■ **Required work**: Where the line with "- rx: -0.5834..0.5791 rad" appears below, start writing out lines exactly, and finish with the line with "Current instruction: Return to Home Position", which is included; write out nothing else.

■ **Source material**:
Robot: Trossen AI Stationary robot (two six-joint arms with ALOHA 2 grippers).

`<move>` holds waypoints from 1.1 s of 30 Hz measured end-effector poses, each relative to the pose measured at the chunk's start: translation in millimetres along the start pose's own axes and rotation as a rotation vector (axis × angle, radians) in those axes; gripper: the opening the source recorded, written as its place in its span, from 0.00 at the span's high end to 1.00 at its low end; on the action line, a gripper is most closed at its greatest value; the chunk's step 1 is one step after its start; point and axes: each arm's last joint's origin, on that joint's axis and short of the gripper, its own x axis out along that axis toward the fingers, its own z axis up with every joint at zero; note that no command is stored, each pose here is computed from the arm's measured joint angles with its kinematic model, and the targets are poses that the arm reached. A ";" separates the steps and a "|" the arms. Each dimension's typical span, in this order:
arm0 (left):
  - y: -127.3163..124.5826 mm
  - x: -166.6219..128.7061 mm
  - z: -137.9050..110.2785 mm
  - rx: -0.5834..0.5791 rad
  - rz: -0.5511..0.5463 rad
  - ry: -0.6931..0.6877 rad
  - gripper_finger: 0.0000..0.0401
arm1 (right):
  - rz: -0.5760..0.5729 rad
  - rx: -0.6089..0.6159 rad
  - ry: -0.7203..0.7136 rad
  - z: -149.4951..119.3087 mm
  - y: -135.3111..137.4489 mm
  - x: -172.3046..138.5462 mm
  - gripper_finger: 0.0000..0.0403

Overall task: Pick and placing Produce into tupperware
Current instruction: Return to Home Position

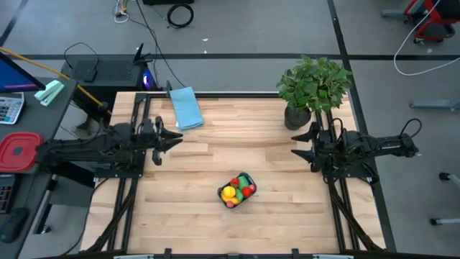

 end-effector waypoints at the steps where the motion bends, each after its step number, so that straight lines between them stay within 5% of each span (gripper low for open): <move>1: 0.2 -0.4 0.1 0.015 0.004 -0.001 0.76 | -0.004 -0.001 -0.003 0.2 -0.2 -0.3 0.35; 20: 6.5 -28.5 5.2 0.009 0.078 -0.064 0.75 | 0.002 0.030 0.005 -4.6 -4.1 -12.8 0.35; 28: 16.3 -19.2 -46.4 -0.065 0.029 -0.248 0.76 | 0.009 0.046 -0.024 -23.1 -4.4 -1.9 0.35; 33: 16.9 -18.4 -48.7 -0.070 0.036 -0.212 0.76 | 0.011 0.047 -0.032 -34.8 -5.0 3.3 0.35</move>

■ **Finished exercise**:
  - rx: -0.5834..0.5791 rad
  - rz: -0.5511..0.5463 rad
  - ry: -0.6931..0.6877 rad
  - gripper_finger: 0.0000..0.0401
arm1 (right):
  - rz: -0.5760..0.5729 rad
  - rx: -0.6089..0.6159 rad
  - ry: -0.7203..0.7136 rad
  - z: -149.4951..119.3087 mm
  - y: -135.3111..137.4489 mm
  - x: -172.3046..138.5462 mm
  - gripper_finger: 0.0000..0.0403

Overall task: Pick and placing Produce into tupperware
Current instruction: Return to Home Position

This brings the exercise to completion.